Costimulatory molecules are cell surface molecules other than antigen receptors or their ligands that are required for an efficient immune response. Costimulatory molecules include, but are not limited to, an MHC class I molecule, a TNF receptor protein, an Immunoglobulin- like protein, a cytokine receptor, an integrin, a signaling lymphocytic activation molecule (SLAM protein), an activating NK cell receptor, BTLA, a Toll ligand receptor, 0X40, CD2, CD7, CD27, CD28, CD30, CD40, CDS, ICAM-1, LFA-1 (CD1 la/CD18), 4-1BB (CD137), B7-H3, CDS, ICAM-1, ICOS (CD278), GITR, BAFFR, LIGHT, HVEM (LIGHTR), KIRDS2, SLAMF7, NKp80 (KLRF1), NKp44, NKp30, NKp46, CD19, CD4, CD8alpha, CD8beta, IL2R beta, IL2R gamma, IL7R alpha, ITGA4, VLA1, CD49a, ITGA4, IA4, CD49D, ITGA6, VLA-6, CD49f, ITGAD, CD l id, ITGAE, CD 103, IT GAL, CD 11 a, LFA-1, ITGAM, CDl lb, ITGAX, CDl lc, ITGB1, CD29, ITGB2, CD18, LFA-1, ITGB7, NKG2D, NKG2C, TNFR2, TRANCE/RANKL, DNAM1 (CD226), SLAMF4 (CD244, 2B4), CD84, CD96 (Tactile), CEACAM1, CRTAM, Ly9 (CD229), CD160 (BY55), PSGL1, CD100 (SEMA4D), CD69, SLAMF6 (NTB-A, Lyl08), SLAM (SLAMF1, CD 150, IPO-3), BLAME (SLAMF8), SELPLG (CD 162), LTBR, LAT, GADS, SLP-76, PAG/Cbp, CD 19a, and a ligand that specifically binds with CD83.

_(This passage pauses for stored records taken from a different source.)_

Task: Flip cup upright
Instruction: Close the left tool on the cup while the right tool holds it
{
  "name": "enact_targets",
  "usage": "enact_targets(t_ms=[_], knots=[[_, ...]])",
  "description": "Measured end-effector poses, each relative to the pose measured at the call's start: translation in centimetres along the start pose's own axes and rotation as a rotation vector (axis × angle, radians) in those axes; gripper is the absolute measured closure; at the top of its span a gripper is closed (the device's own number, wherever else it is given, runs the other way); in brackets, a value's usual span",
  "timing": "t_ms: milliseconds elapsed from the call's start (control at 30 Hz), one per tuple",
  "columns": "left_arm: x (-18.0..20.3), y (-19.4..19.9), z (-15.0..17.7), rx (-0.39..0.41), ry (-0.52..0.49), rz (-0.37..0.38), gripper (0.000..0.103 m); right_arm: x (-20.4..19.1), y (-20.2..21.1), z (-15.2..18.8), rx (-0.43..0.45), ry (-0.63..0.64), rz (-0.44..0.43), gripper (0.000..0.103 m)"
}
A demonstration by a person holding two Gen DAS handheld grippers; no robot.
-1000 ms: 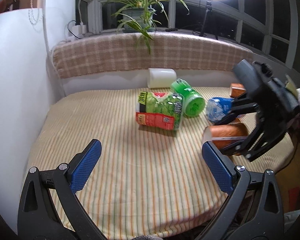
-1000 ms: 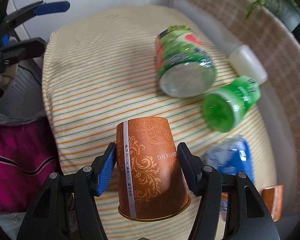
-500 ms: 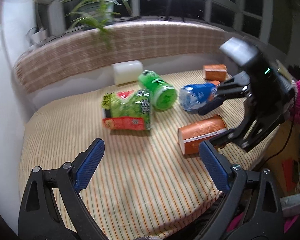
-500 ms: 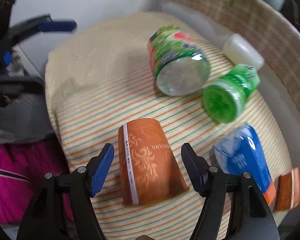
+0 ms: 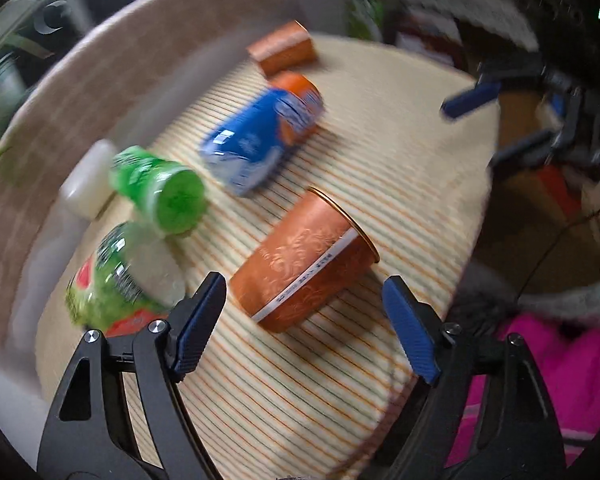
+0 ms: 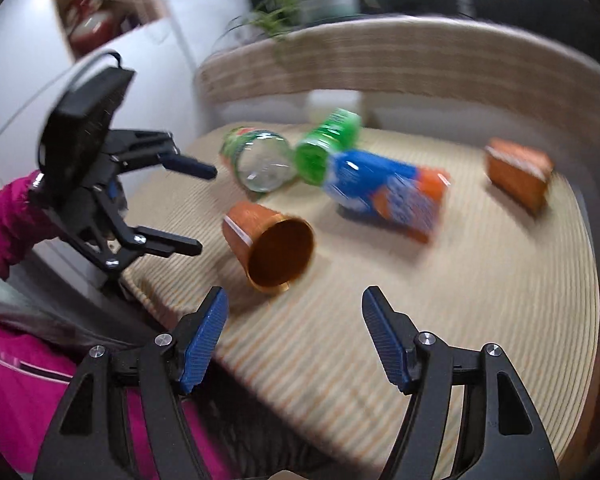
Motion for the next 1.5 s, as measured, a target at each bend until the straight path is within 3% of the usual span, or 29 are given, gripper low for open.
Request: enact_targets(t_ms=[267,600,1100,1500], knots=[[1.1,-3.2,-1.8,-0.138,-0.179,-0.058,0.019,3.5,1.8,3.2,0.038,-0.164,0.032,0.034],[1.8,-5.8,-2.7,-0.224,-0.285,-0.078,0.019,4.5,2.9,3.3,0.07,-0.185,0.037,0.034],[1.7,-5.9,-3.0,-0.205,-0.235,-0.033,0.034,5.0,2.7,3.2,0.057,-0.207,0.072,0.034],[0.5,-5.4,-2.3,-0.163,-0.153,0.019,0.038,4.4,2.2,3.0,0.046,-0.192,0.084,0.034]])
Point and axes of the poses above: each gripper's, at about its wrist camera, not at the fingertips, and y roughly against the way its jaws point, x to its right, z to its underside, the point moved 4 cm from there along -y, roughly the way its jaws point, and after that the axes turned 9 degrees about -x, right-handed, at the moved point
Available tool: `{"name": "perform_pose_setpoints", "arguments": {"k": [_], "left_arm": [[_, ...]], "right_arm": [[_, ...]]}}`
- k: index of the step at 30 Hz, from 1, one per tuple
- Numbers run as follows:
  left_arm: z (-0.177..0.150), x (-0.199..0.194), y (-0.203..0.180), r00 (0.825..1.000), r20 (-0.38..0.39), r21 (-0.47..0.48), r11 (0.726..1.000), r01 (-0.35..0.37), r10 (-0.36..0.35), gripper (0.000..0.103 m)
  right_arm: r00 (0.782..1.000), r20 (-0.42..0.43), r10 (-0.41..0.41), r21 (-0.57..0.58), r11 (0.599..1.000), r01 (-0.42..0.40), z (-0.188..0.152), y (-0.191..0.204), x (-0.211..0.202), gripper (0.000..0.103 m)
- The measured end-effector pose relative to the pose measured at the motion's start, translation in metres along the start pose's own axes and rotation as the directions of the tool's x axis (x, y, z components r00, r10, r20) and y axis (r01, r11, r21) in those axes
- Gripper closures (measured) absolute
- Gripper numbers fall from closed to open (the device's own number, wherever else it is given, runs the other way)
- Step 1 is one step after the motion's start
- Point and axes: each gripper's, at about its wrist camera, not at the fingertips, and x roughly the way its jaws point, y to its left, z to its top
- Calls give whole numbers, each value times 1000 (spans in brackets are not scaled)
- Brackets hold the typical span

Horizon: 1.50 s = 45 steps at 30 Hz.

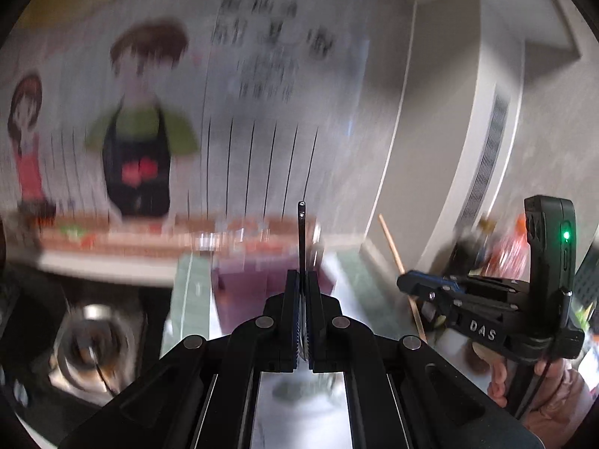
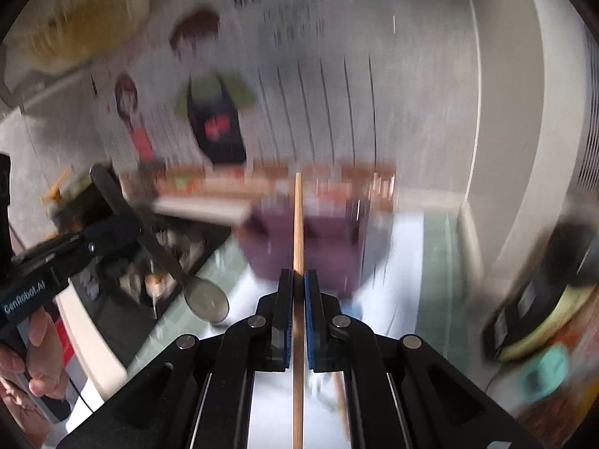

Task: Organize utensils
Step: 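Lift the chopstick and wooden stick and carry them above the purple caddy, then drop both sticks into the caddy and pull both tools back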

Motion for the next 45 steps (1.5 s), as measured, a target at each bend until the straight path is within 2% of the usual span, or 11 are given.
{"name": "perform_pose_setpoints", "arguments": {"k": [5, 8, 12, 23, 31, 32, 35, 39, 41, 43, 45], "left_arm": [[54, -3, -3, 992, 124, 38, 999, -2, -3, 101], [68, 13, 4, 991, 135, 37, 999, -4, -1, 100], [72, 51, 26, 994, 107, 13, 1000, -4, 2, 101], [28, 152, 74, 998, -59, -36, 999, -33, 31, 100], [-20, 204, 90, 972, -229, -71, 995, -69, 51, 97], [-23, 207, 92, 968, -246, -83, 994, -71, 49, 88], [-33, 207, 95, 961, -271, -121, 988, -97, 62, 67], [-34, 190, 86, 964, -257, -107, 990, -95, 64, 63], [-35, 179, 81, 967, -245, -85, 992, -97, 73, 50], [-38, 165, 71, 969, -228, -42, 994, -103, 91, 46], [-43, 157, 64, 969, -225, -1, 995, -104, 101, 44]], "right_arm": [[974, 221, -48, -28, 998, 55, 76, 5, -30, 97], [965, 253, -63, -29, 997, 73, 105, 3, -14, 97], [964, 249, -93, -8, 995, 98, 119, -4, 29, 97], [984, 143, -110, 33, 994, 106, 87, -27, 143, 97], [993, 28, -113, 32, 993, 113, 45, -36, 191, 97], [995, 4, -104, 38, 994, 104, 38, -37, 195, 97], [995, -49, -84, 54, 995, 86, 26, -39, 197, 88], [995, -47, -86, 54, 995, 88, 19, -41, 185, 80], [993, -28, -111, 33, 993, 112, 16, -41, 168, 73], [990, -16, -141, 10, 990, 142, 13, -41, 154, 50], [983, 4, -185, -26, 982, 185, 8, -42, 134, 34]]}}
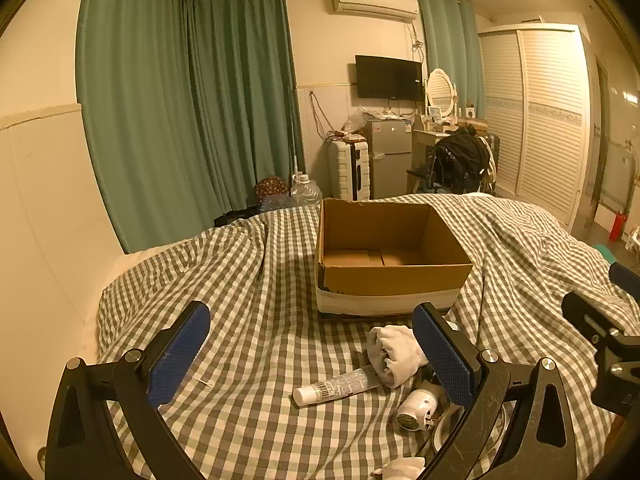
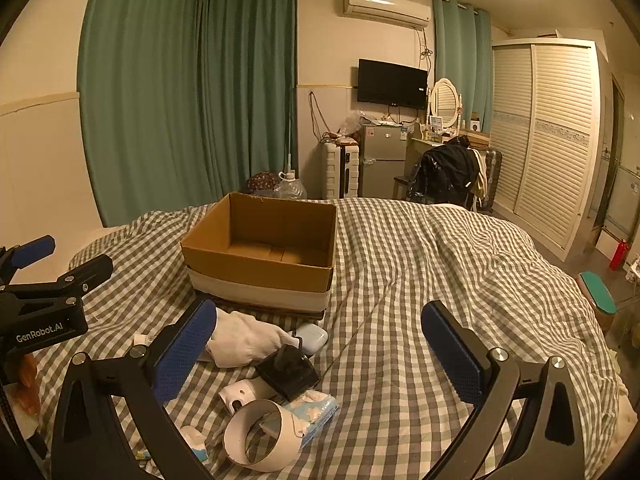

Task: Organize objects
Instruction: 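Move both tools toward the items scattered in front of the box, then grasp the white glove with the left tool while the right tool grasps the white ring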

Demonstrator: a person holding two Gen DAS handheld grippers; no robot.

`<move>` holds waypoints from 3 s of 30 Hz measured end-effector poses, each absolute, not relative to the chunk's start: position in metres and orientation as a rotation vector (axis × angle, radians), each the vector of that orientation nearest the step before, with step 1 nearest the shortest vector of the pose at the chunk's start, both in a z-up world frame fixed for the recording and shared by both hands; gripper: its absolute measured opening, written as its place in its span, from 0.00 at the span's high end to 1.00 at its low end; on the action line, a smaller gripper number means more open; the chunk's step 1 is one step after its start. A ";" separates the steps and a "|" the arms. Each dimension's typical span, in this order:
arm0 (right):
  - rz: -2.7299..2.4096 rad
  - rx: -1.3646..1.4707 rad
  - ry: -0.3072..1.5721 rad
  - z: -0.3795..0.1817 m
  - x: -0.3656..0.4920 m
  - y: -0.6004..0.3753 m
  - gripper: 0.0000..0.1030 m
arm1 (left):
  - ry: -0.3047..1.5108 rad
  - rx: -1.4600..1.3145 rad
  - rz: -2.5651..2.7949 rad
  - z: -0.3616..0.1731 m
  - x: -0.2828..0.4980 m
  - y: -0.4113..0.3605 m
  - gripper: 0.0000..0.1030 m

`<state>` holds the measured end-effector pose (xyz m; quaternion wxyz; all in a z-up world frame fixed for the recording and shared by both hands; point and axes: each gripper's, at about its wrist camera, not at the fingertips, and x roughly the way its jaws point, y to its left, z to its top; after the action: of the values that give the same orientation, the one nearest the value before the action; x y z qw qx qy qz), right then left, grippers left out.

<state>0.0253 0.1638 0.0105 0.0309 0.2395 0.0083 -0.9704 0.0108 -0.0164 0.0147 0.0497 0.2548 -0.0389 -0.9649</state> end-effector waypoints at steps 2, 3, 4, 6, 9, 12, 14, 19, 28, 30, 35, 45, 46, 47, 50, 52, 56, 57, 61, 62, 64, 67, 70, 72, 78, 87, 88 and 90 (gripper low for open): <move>-2.985 0.696 0.019 0.014 0.029 0.165 0.00 | -0.122 0.778 -2.942 0.015 0.011 -0.015 0.00; -2.981 0.685 0.021 0.015 0.031 0.164 0.00 | -0.122 0.781 -2.944 0.015 0.011 -0.015 0.00; -2.980 0.675 0.023 0.016 0.032 0.164 0.00 | -0.122 0.783 -2.946 0.015 0.011 -0.015 0.00; -2.976 0.663 0.029 0.018 0.033 0.162 0.00 | -0.122 0.785 -2.948 0.015 0.010 -0.014 0.00; -2.973 0.664 0.035 0.019 0.034 0.160 0.00 | -0.124 0.788 -2.945 0.015 0.010 -0.013 0.00; -2.971 0.672 0.040 0.017 0.033 0.159 0.00 | -0.126 0.787 -2.939 0.015 0.010 -0.014 0.00; -2.966 0.683 0.042 0.016 0.031 0.157 0.00 | -0.125 0.789 -2.938 0.015 0.009 -0.015 0.00; -2.956 0.721 0.033 0.010 0.028 0.157 0.00 | -0.127 0.789 -2.939 0.014 0.010 -0.017 0.00; -2.953 0.738 0.038 0.007 0.026 0.157 0.00 | -0.115 0.806 -2.933 0.009 0.009 -0.020 0.00; -2.953 0.740 0.037 0.007 0.026 0.157 0.00 | -0.115 0.806 -2.933 0.009 0.009 -0.020 0.00; -2.954 0.747 0.037 0.005 0.026 0.156 0.00 | -0.113 0.810 -2.936 0.007 0.010 -0.019 0.00; -2.946 0.737 0.042 0.005 0.030 0.154 0.07 | -0.115 0.843 -2.925 -0.001 0.010 -0.021 0.00; -2.949 0.731 0.047 0.006 0.031 0.154 0.07 | -0.111 0.849 -2.927 -0.001 0.009 -0.022 0.00; -2.952 0.727 0.049 0.006 0.032 0.154 0.07 | -0.104 0.859 -2.929 -0.003 0.009 -0.022 0.00; -2.929 0.766 0.059 0.001 0.028 0.152 0.07 | -0.100 0.909 -2.914 -0.012 0.003 -0.025 0.00; -2.908 0.816 0.068 -0.007 0.023 0.150 0.07 | -0.118 0.961 -2.895 -0.022 -0.002 -0.026 0.00; -2.864 0.937 0.069 -0.035 0.011 0.147 0.08 | -0.134 1.105 -2.868 -0.050 -0.013 -0.025 0.00; -2.855 0.968 0.082 -0.043 0.009 0.145 0.10 | -0.136 1.132 -2.866 -0.057 -0.014 -0.025 0.00; -2.774 1.137 0.096 -0.077 -0.002 0.140 0.24 | -0.191 1.217 -2.845 -0.081 -0.022 -0.020 0.00; -2.758 1.163 0.091 -0.083 -0.004 0.140 0.27 | -0.200 1.234 -2.841 -0.085 -0.025 -0.019 0.00; -2.739 1.209 0.082 -0.092 -0.008 0.143 0.42 | -0.214 1.262 -2.836 -0.094 -0.030 -0.017 0.00; -2.706 1.283 0.067 -0.103 -0.014 0.145 0.59 | -0.234 1.280 -2.841 -0.102 -0.035 -0.013 0.00; -2.670 1.348 0.075 -0.113 -0.019 0.143 0.67 | -0.247 1.300 -2.852 -0.108 -0.042 -0.008 0.00; -2.642 1.391 0.077 -0.119 -0.021 0.142 0.81 | -0.250 1.318 -2.855 -0.110 -0.046 -0.006 0.00; -2.662 1.315 0.048 -0.106 -0.018 0.144 0.86 | -0.255 1.370 -2.881 -0.116 -0.066 0.002 0.00; -2.753 1.181 0.020 -0.069 -0.029 0.164 0.86 | -0.203 1.477 -2.981 -0.125 -0.110 0.030 0.00; -2.759 1.182 0.016 -0.069 -0.032 0.167 0.85 | -0.197 1.499 -2.985 -0.128 -0.116 0.033 0.00; -2.771 1.192 0.017 -0.070 -0.038 0.172 0.85 | -0.189 1.541 -2.996 -0.135 -0.125 0.036 0.00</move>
<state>-0.0375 0.1718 -0.0700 0.0624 0.3945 0.0056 -0.9168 -0.1249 0.0364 -0.1346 -0.1158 0.4536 -0.0555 -0.8819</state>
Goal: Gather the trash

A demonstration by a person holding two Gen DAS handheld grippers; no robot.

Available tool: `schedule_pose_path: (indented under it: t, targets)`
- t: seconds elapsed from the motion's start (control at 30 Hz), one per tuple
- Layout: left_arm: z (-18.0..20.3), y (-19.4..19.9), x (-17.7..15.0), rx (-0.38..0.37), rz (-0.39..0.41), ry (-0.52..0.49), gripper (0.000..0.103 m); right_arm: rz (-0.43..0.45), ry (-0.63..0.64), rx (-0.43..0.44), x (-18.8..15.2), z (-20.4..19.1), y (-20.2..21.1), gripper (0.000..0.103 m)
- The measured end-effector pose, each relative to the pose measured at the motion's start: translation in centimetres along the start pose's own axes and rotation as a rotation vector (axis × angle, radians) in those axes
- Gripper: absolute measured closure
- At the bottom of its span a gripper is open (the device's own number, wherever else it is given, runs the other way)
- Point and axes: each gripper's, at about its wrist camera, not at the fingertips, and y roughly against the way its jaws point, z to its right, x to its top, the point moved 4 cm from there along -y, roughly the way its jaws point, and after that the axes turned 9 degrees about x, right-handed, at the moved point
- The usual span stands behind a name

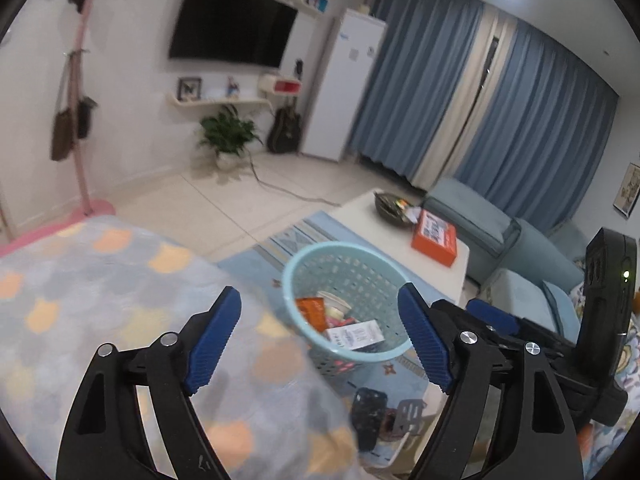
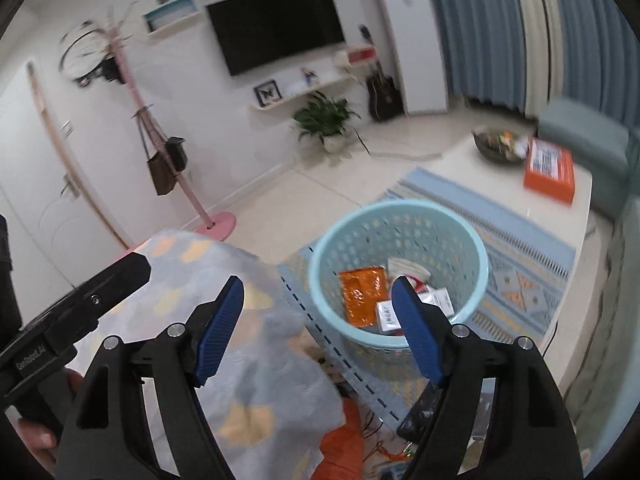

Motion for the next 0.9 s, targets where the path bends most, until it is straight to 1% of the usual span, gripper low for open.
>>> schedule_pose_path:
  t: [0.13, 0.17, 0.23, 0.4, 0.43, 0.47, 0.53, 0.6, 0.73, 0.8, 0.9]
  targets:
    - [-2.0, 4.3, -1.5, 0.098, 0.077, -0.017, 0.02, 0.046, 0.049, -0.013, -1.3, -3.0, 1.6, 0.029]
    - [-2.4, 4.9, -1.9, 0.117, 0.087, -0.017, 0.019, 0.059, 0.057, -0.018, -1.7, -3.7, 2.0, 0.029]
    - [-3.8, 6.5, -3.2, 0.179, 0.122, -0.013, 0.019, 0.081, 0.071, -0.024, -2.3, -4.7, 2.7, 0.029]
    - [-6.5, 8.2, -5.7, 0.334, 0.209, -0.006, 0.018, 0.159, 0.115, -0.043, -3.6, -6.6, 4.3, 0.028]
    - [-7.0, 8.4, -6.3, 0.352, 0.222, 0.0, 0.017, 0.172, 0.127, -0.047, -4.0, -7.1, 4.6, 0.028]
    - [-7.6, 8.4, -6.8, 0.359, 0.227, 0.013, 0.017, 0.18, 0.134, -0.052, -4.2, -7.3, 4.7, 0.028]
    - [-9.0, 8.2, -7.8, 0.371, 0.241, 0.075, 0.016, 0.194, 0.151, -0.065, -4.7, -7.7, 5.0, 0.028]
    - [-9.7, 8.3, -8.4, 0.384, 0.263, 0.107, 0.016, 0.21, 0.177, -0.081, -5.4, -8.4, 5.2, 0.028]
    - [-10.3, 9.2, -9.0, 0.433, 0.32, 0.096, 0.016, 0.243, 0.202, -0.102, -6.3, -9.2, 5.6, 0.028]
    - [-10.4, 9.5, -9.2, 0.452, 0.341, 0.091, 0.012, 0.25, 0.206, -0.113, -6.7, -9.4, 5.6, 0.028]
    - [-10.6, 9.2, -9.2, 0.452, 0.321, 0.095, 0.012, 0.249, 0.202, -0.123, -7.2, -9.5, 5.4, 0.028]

[0138] In some embodiments, a costimulatory intracellular signaling domain can be the intracellular portion of a costimulatory molecule. The intracellular signaling domain can comprise the entire intracellular portion, or the entire native intracellular signaling domain, of the molecule from which it is derived, or a functional fragment thereof

[0139] As used herein, the term “zeta,” or alternatively “zeta chain” or “CD3-zeta,” is defined as the protein provided as GenBan Acc. No. BAG36664.1, or the equivalent residues from a non-human species, e.g., mouse, rodent, monkey, ape, and the like, and a “zeta stimulatory domain,” or alternatively a “CD3-zeta stimulatory domain,” is defined as the amino acid residues from the cytoplasmic domain of the zeta chain that are sufficient to functionally transmit an initial signal necessary for T cell activation. In some embodiments, the cytoplasmic domain of zeta comprises residues 52 through 164 of GenBank Acc. No. BAG36664.1 or the equivalent residues from a non-human species, e.g., mouse, rodent, monkey, ape and the like, that are functional orthologs thereof.

[0140] As used herein, the term “4- IBB” refers to a member of the TNFR superfamily with an amino acid sequence provided as GenBank Acc. No. AAA62478.2, or the equivalent residues from a non-human species, e.g., mouse, rodent, monkey, ape and the like; and a “4- 1BB costimulatory domain” is defined as amino acid residues 214-255 of GenBank Acc. No. AAA62478.2, or the equivalent residues from a non-human species, e.g., mouse, rodent, monkey, ape and the like.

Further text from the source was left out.